Analysing the trend over time of GiftEval time series benchmark

The topic about benchmarking often comes up in forecasting as it has lots of important and tricky dimensions: which dataset, which metric, which baseline, which cross-validation procedure, …

For the amount of datasets, different papers have different standard. For instance a set of 4/5 datasets are still used in some papers today. I do think that larger collection of datasets are important with standard, shared and reproducible workflows.

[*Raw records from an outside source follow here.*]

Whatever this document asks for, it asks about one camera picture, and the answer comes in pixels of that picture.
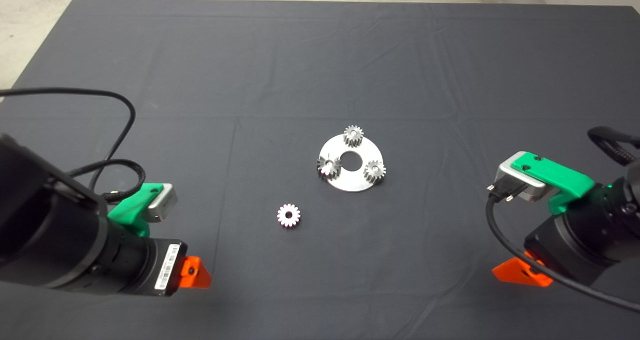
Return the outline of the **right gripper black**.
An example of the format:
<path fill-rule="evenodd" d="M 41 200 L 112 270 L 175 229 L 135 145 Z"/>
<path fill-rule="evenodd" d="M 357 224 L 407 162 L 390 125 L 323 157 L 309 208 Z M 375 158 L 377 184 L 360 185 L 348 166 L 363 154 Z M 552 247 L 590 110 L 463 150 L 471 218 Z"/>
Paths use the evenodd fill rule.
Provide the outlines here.
<path fill-rule="evenodd" d="M 583 285 L 592 285 L 619 261 L 598 255 L 578 239 L 570 228 L 566 214 L 553 215 L 525 238 L 525 249 L 546 267 Z M 537 287 L 548 287 L 550 277 L 534 272 L 532 267 L 516 256 L 492 269 L 500 281 Z"/>

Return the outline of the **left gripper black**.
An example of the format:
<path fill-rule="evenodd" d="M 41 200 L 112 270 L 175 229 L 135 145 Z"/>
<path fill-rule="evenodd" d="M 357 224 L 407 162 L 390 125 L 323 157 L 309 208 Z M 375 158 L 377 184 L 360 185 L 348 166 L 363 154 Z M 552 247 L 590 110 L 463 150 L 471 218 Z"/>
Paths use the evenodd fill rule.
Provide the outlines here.
<path fill-rule="evenodd" d="M 208 289 L 211 274 L 199 256 L 186 256 L 186 242 L 177 239 L 149 239 L 148 271 L 142 277 L 144 296 L 169 297 L 181 289 Z"/>

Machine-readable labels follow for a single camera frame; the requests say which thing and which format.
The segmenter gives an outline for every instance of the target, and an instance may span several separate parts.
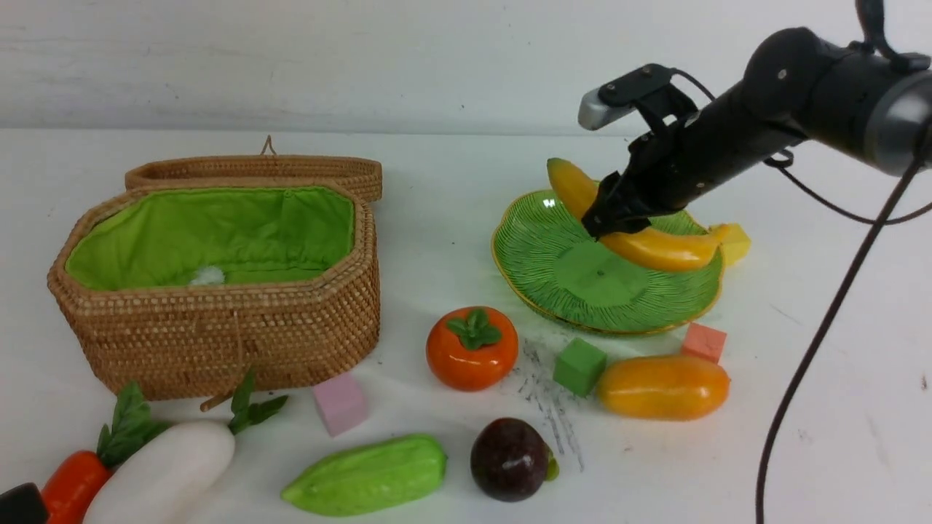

In this sense, GiftEval from Taha İbrahim Aksu et al and Salesforce is a great contribution. It is not perfect (it could have more datasets perhaps) but is a great start! (and following the steps of previous work like Monash or AutoGluon who collected larger collection of datasets). I was curious to see the progress over time, you can see it in this plot:

_config.yml

It is very much alive with many entries from different institutions. Lots of methods popping up as everyone is racing on improving this shared leaderboard 🏎️. For MASE, the average improvement year over year is -0.07 which is cool (we just need to wait 71 years to get a negative MASE 🙃).

PS: I pushed the notebook in case you want to take a look here. I used LLMs to pull most dates from arxiv (I just checked that they looked roughly correct, feel free to open issue if you spot a mistake!).

PS2: If you are working on tabular evaluations, take a look at TabArena - a shameless plug - but I do hope this living benchmark plays a big role to improve comparisons of tabular methods.

Written on August 5, 2025